Run it from the repo root:

python3 scripts/generate_secure_context_customer_proof_pack.py
python3 scripts/generate_secure_context_customer_proof_pack.py --check

What the pack contains

Section	Purpose
`customer_proof_summary`	Contract status, source-pack readiness, proof-claim count, metric count, renewal-gate count, and failure count.
`proof_claims`	Buyer claims that require customer runtime proof, including context retrieval, MCP authorization, safe holds, redacted telemetry, ROI replacement, source freshness, and paid-wedge evidence.
`runtime_event_classes`	Metadata-first events a design partner should emit, such as `context.package.returned`, `mcp.authorization.decided`, `approval.receipt.validated`, and `reviewer.outcome.recorded`.
`metric_definitions`	Renewal metrics such as receipt completeness, context hash coverage, MCP pre-execution decisions, safe hold behavior, sensitive telemetry escape count, reviewer minutes, and paid-wedge confirmation.
`renewal_gates`	Hold conditions that block renewal, expansion, buyer export, or acquisition claims until customer evidence passes.
`acquirer_readout`	What is ready, what is not ready, and the next 90 days of proof collection.
`risk_register`	How the project avoids overclaiming from synthetic demos, leaky telemetry, unproven MCP auth, weak ROI proof, source drift, or vague paid wedges.

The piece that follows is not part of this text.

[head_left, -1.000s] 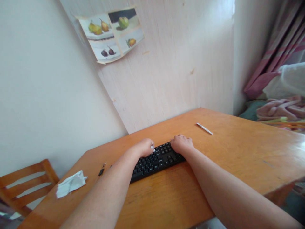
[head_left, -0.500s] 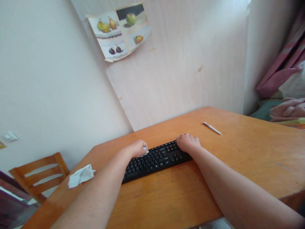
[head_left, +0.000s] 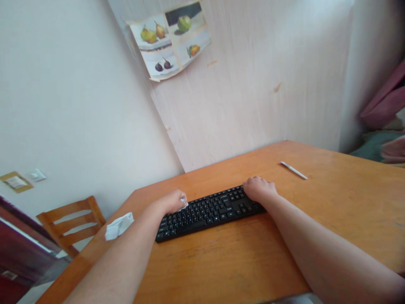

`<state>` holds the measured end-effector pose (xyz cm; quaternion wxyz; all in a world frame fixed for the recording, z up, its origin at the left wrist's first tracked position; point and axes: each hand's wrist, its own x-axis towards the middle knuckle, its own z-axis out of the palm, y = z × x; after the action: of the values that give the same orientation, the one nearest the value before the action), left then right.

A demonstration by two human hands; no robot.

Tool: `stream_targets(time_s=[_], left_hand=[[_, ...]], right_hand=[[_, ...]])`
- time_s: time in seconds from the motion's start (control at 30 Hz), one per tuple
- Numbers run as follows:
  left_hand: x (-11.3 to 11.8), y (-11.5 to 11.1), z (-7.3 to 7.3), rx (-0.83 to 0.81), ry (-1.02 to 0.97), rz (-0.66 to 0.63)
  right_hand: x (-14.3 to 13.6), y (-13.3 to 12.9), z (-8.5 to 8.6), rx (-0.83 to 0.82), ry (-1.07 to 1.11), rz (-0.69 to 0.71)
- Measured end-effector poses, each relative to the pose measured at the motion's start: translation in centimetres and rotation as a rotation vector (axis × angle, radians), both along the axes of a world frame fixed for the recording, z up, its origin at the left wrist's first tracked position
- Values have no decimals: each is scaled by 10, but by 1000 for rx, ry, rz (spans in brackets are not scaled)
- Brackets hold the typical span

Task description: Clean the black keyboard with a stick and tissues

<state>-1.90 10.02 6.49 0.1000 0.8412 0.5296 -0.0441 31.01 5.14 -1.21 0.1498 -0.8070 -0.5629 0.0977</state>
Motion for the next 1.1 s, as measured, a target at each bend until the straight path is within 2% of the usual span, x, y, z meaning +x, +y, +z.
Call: stream_targets(time_s=[0.23, 0.47, 0.6, 0.77, 0.93, 1.1], left_hand=[[-27, 0, -1, 13, 15, 48], [-59, 5, -7, 77, 55, 95], [-69, 4, -11, 96, 63, 106], [-70, 0, -13, 136, 79, 124], [-68, -7, -4, 230, 98, 187], [-46, -9, 3, 222, 2, 166]], right_hand=[[2, 0, -2, 9, -4, 4], [3, 1, -3, 6, -1, 1], [3, 1, -3, -5, 2, -2], [3, 0, -2, -7, -9, -1], [1, -2, 0, -2, -1, 3], [-1, -1, 2, -3, 3, -2]])
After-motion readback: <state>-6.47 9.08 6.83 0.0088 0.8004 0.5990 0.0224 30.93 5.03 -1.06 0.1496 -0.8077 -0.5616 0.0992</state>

The generated artifact currently reports customer_proof_contract_ready with 10/10 source packs ready. It still marks the actual proof state as customer_runtime_evidence_required, which is intentional.

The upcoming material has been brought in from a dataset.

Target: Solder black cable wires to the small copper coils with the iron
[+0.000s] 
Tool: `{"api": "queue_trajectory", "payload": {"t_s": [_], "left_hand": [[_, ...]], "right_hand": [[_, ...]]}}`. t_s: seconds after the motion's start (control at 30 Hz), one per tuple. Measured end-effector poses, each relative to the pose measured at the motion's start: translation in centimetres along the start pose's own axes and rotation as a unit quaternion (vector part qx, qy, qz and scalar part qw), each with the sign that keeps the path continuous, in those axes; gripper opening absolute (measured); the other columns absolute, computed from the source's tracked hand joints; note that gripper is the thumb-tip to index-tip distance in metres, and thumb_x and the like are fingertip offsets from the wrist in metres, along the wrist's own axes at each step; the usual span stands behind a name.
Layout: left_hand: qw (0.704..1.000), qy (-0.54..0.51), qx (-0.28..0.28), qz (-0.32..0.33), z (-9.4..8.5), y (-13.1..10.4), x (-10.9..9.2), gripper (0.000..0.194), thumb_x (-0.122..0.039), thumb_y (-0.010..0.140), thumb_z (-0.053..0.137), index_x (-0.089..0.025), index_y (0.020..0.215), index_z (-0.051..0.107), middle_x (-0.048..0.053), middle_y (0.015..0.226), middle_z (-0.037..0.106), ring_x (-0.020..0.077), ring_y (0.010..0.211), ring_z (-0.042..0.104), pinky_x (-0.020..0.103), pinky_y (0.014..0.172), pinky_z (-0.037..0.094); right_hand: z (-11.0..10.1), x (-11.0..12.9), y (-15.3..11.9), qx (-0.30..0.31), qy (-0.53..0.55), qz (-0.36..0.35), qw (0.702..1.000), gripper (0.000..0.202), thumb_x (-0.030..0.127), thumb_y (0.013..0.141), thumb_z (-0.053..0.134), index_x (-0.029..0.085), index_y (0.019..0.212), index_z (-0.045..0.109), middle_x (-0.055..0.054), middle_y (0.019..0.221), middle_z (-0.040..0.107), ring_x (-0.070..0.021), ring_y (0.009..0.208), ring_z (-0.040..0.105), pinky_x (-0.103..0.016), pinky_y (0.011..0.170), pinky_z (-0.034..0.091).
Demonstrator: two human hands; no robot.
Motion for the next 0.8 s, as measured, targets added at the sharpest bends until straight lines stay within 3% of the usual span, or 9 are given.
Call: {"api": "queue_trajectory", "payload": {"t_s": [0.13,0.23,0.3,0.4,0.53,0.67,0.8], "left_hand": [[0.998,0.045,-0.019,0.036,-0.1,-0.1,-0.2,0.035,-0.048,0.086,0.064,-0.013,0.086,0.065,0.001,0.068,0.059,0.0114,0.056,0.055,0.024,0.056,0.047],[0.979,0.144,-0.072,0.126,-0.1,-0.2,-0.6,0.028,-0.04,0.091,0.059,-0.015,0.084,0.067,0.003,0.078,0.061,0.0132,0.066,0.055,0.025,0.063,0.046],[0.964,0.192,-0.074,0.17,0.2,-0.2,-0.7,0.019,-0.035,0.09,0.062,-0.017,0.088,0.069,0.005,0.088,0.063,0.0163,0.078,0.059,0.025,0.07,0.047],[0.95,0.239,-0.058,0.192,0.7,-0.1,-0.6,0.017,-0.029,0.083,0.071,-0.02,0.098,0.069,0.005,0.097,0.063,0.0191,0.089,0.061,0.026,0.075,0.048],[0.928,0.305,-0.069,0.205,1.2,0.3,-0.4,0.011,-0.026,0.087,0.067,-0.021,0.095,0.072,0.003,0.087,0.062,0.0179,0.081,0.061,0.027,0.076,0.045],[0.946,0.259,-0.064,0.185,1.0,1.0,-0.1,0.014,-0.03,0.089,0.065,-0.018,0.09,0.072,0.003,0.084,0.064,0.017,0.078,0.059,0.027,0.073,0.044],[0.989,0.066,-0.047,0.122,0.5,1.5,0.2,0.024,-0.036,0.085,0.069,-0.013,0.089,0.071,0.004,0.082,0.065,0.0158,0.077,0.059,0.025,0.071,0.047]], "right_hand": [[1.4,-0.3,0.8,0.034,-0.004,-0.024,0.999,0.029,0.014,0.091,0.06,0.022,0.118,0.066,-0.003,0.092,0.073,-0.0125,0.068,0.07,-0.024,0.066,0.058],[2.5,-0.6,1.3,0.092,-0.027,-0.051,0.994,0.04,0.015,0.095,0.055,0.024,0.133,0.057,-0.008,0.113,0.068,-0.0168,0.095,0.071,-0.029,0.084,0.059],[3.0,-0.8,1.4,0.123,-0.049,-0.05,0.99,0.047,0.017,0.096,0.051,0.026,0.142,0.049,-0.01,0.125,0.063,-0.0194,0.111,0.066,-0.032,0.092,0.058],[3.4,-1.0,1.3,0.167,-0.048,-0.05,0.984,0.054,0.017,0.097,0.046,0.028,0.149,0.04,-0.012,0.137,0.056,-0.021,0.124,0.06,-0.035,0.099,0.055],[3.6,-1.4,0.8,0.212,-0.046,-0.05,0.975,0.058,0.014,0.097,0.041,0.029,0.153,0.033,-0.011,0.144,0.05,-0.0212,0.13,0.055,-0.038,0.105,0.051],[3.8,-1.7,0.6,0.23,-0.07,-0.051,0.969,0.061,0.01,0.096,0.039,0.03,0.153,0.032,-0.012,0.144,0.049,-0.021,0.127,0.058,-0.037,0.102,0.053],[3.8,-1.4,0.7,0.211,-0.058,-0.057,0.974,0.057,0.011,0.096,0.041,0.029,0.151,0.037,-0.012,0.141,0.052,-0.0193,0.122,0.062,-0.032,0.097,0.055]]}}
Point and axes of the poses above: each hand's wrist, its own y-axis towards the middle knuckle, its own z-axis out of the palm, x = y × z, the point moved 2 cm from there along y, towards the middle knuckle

Why it is acquisition-grade

This pack gives the project a more serious posture in buyer and acquirer conversations:

It turns a design-partner pilot into a measurable evidence contract.
It treats holds, denials, and kill decisions as product value when they prevent unsafe agent action.
It requires metadata-first telemetry and zero counted secret capture.
It blocks ROI and renewal claims until customer runtime evidence replaces default assumptions.
It names the next commercial proof: paid wedge, budget owner, expansion trigger, support burden, and renewal signal.

That makes the path to a valuable project clearer: open evidence creates trust, customer proof validates the wedge, and hosted MCP controls become the sellable enterprise layer.

MCP examples

Inspect the full customer proof pack:

recipes_secure_context_customer_proof_pack()

Inspect one proof claim:

recipes_secure_context_customer_proof_pack(claim_id="mcp-calls-are-authorized-before-execution")

Inspect one runtime event class:

recipes_secure_context_customer_proof_pack(event_id="mcp.authorization.decided")

Inspect one renewal gate:

recipes_secure_context_customer_proof_pack(gate_id="roi-replaces-assumptions")

Find contract areas that still require customer evidence:

recipes_secure_context_customer_proof_pack(status="customer_metric_required")

Industry alignment

The profile is grounded in current primary sources:

OWASP Top 10 for Agentic Applications for agent behavior hijacking, tool misuse, and identity abuse.
OWASP MCP Top 10 for MCP-specific token, scope, tool, command, telemetry, shadow-server, and context risks.
MCP Authorization for resource indicators, token audience validation, PKCE, token handling, and scope minimization.
OpenTelemetry MCP semantic conventions for MCP sessions, methods, transports, tool calls, errors, and duration evidence.
NIST AI RMF Generative AI Profile and NIST AI RMF critical infrastructure concept note for AI governance, monitoring, provenance, incident response, and high-assurance operating expectations.
CISA AI Data Security and CISA Deploying AI Systems Securely for data security, integrity, detection, response, and secure deployment controls.